▶ Work order
Make an exact copy of the listing so that no picture is carried over.

═══ Material shown ═══

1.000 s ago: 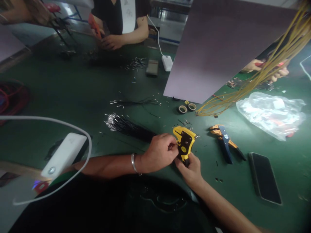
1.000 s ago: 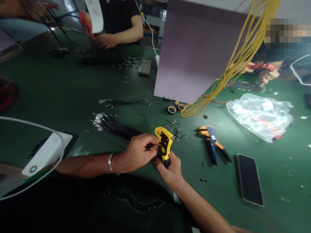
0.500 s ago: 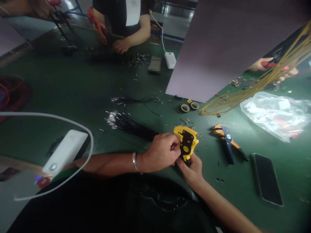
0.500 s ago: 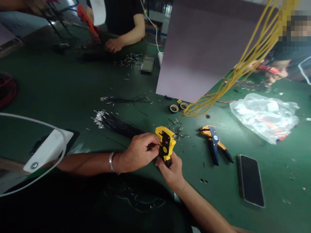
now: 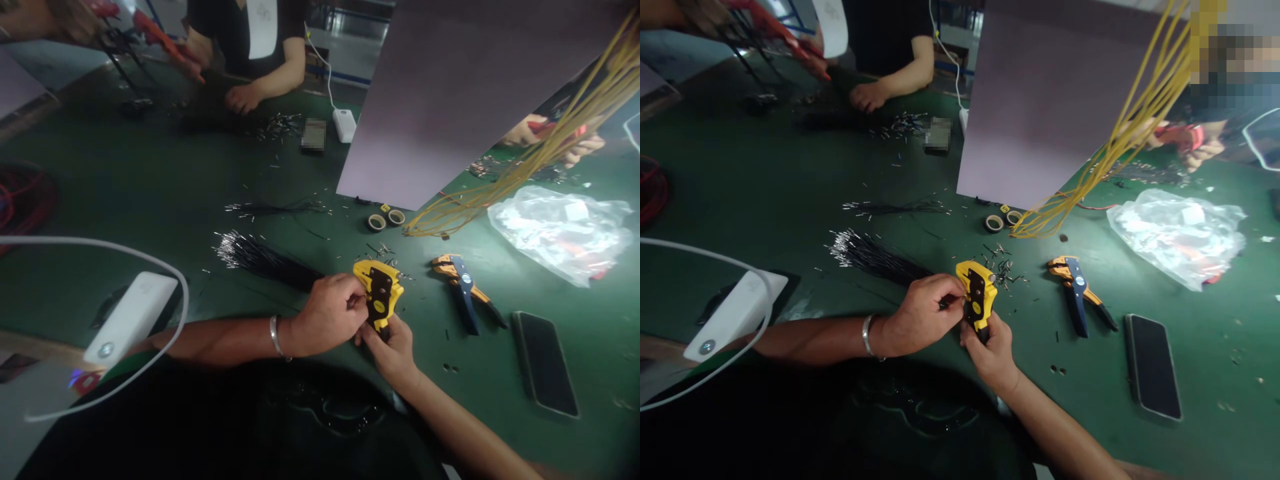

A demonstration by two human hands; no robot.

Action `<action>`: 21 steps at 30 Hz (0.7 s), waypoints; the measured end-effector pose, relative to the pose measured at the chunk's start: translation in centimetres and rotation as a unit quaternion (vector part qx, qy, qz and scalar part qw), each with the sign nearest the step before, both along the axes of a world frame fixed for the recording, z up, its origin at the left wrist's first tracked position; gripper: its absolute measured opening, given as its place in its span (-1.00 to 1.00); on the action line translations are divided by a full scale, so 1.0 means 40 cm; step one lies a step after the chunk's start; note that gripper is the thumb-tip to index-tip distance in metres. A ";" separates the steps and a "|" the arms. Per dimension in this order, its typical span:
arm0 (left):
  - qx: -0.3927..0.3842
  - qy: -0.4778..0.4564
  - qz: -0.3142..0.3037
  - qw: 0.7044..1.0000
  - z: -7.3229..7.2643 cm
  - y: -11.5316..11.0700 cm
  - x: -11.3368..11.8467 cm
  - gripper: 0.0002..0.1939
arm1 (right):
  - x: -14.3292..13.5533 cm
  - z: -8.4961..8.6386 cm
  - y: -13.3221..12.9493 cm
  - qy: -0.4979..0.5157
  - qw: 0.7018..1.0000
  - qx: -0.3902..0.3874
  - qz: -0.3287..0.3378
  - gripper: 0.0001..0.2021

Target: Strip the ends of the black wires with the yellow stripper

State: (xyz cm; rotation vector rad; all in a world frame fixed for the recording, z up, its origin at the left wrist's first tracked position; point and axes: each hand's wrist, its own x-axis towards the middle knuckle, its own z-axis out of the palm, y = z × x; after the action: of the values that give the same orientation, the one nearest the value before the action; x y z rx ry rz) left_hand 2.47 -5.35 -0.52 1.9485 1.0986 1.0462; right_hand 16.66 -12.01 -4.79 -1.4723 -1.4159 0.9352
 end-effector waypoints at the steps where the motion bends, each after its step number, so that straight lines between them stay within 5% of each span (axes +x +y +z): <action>1: 0.001 -0.001 0.000 1.000 -0.001 0.000 0.000 -0.87 | 0.000 -0.001 -0.001 0.000 1.000 -0.002 -0.001 -0.85; 21: -0.082 -0.008 -0.010 0.997 -0.017 0.021 0.001 -0.87 | -0.016 -0.002 0.007 0.053 0.995 -0.045 -0.070 -0.80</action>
State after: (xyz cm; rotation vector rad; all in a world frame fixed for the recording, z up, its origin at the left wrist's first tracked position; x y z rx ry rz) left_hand 2.51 -4.51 -1.19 1.8148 1.1186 0.9296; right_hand 16.01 -11.72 -4.88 -1.5431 -1.1917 0.9855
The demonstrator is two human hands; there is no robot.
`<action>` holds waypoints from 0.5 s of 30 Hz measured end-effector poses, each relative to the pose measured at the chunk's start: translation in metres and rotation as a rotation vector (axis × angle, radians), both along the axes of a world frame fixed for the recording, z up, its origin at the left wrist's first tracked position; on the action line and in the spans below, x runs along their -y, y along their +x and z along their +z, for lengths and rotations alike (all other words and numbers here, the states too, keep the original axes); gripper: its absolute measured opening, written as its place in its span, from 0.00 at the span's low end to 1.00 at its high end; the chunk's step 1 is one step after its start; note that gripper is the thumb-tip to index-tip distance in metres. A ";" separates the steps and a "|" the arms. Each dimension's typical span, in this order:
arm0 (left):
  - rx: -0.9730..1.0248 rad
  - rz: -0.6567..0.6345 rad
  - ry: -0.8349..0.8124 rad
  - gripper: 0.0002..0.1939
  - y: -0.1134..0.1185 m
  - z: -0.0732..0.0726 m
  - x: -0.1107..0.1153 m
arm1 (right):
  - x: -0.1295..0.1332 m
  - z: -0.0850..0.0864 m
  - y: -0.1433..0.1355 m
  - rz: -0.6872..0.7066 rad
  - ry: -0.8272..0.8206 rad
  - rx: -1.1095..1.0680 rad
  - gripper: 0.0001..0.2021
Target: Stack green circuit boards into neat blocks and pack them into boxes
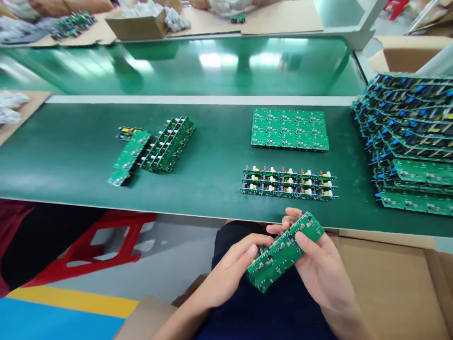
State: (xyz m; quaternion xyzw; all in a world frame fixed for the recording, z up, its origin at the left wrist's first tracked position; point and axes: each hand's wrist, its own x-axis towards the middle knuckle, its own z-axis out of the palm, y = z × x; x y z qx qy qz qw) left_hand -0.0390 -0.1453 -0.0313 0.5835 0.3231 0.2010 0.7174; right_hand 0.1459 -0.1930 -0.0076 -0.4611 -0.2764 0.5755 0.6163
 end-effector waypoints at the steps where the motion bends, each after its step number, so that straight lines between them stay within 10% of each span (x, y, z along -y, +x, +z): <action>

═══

▶ Solution below
1.000 s ago: 
1.000 s ago: 
0.500 s ago: 
0.500 s ago: 
now: 

A demonstration by two human hands; no robot.

Action `<action>`: 21 steps at 30 Hz (0.7 s), waypoints; the measured end-effector pose, relative to the pose measured at the chunk's start: translation in centimetres and rotation as a unit quaternion (vector part qx, qy, qz and scalar part qw), each with the sign nearest the step before, both along the axes of a world frame fixed for the recording, z up, its origin at the left wrist's first tracked position; gripper: its absolute measured opening, given as its place in its span (-1.00 to 1.00); on the action line translations are divided by a full scale, so 1.0 means 40 cm; step one lies a step after the chunk's start; note that gripper is the thumb-tip to index-tip distance in metres. A ";" separates the steps and a "|" the arms. Per dimension in this order, its typical span:
arm0 (left):
  - qx: -0.3927..0.3842
  - qy: -0.4778..0.4564
  - qz: -0.3142..0.3037
  - qw: 0.7044..1.0000
  - z: -7.3229..7.2643 cm
  - y: -11.5316..11.0700 cm
  - x: -11.3368..11.8467 cm
  - gripper: 0.0002..0.1939
arm1 (right):
  - x: -14.3292..13.5533 cm
  - z: -8.4961..8.6386 cm
  - y: -13.3221..12.9493 cm
  - qy: -0.4979..0.5157
  - qw: 0.7018..1.0000
  - qx: -0.3902..0.3874
  - qz: -0.3287..0.3378
  - gripper: 0.0001..0.2021

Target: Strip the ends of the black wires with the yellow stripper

State: (xyz cm; rotation vector rad; all in a world frame fixed for the recording, z up, its origin at the left wrist's first tracked position; point and axes: each hand's wrist, its own x-axis towards the middle knuckle, its own z-axis out of the palm, y = z × x; after the action: of the values that give the same orientation, the one nearest the value before the action; x y z rx ry rz) left_hand 2.47 -5.35 -0.52 1.9485 1.0986 1.0462; right_hand 16.66 -12.01 -4.79 -1.4723 -1.4159 0.9352
 end-effector waypoints at the steps where the motion bends, each after its step number, so that straight lines between them stay within 5% of each span (axes +x +y +z): <action>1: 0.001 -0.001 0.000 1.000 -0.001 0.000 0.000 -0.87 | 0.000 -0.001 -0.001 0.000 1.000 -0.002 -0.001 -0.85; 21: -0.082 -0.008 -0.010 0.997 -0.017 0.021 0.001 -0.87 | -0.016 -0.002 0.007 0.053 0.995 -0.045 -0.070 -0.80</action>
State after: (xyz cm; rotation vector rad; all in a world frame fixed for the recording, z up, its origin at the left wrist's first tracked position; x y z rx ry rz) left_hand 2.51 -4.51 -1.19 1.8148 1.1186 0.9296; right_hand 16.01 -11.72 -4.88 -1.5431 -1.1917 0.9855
The demonstrator is two human hands; there is no robot.
`<action>` holds waypoints from 0.5 s of 30 Hz measured end-effector poses, each relative to the pose measured at the chunk's start: translation in metres and rotation as a rotation vector (axis × angle, radians), both along the axes of a world frame fixed for the recording, z up, its origin at the left wrist's first tracked position; on the action line and in the spans below, x runs along their -y, y along their +x and z along their +z, for lengths and rotations alike (all other words and numbers here, the states too, keep the original axes); gripper: its absolute measured opening, written as its place in its span, from 0.00 at the span's low end to 1.00 at its high end; the chunk's step 1 is one step after its start; note that gripper is the thumb-tip to index-tip distance in metres. A ";" separates the steps and a "|" the arms. Each dimension's typical span, in this order:
arm0 (left):
  - rx: -0.9730..1.0248 rad
  - rz: -0.6567..0.6345 rad
  - ry: -0.8349..0.8124 rad
  - gripper: 0.0002..0.1939
  - y: -0.1134..0.1185 m
  - z: -0.0732..0.0726 m
  - x: -0.1107..0.1153 m
arm1 (right):
  - x: -0.1295..0.1332 m
  - z: -0.0850..0.0864 m
  - y: -0.1433..0.1355 m
  - rz: -0.6872..0.7066 rad
  - ry: -0.8272..0.8206 rad
  - rx: -1.1095..1.0680 rad
  - gripper: 0.0001..0.2021
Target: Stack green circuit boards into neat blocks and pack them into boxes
State: (xyz m; quaternion xyzw; all in a world frame fixed for the recording, z up, its origin at the left wrist's first tracked position; point and axes: each hand's wrist, its own x-axis towards the middle knuckle, its own z-axis out of the palm, y = z × x; x y z qx qy qz qw) left_hand -0.0390 -0.1453 -0.0313 0.5835 0.3231 0.2010 0.7174; right_hand 0.1459 -0.1930 -0.0076 -0.4611 -0.2764 0.5755 0.6163
 end-effector waypoints at the steps where the motion bends, each after its step number, so that straight lines between them stay within 10% of each span (x, y, z along -y, +x, +z): <action>

No part of the exercise is left unanswered.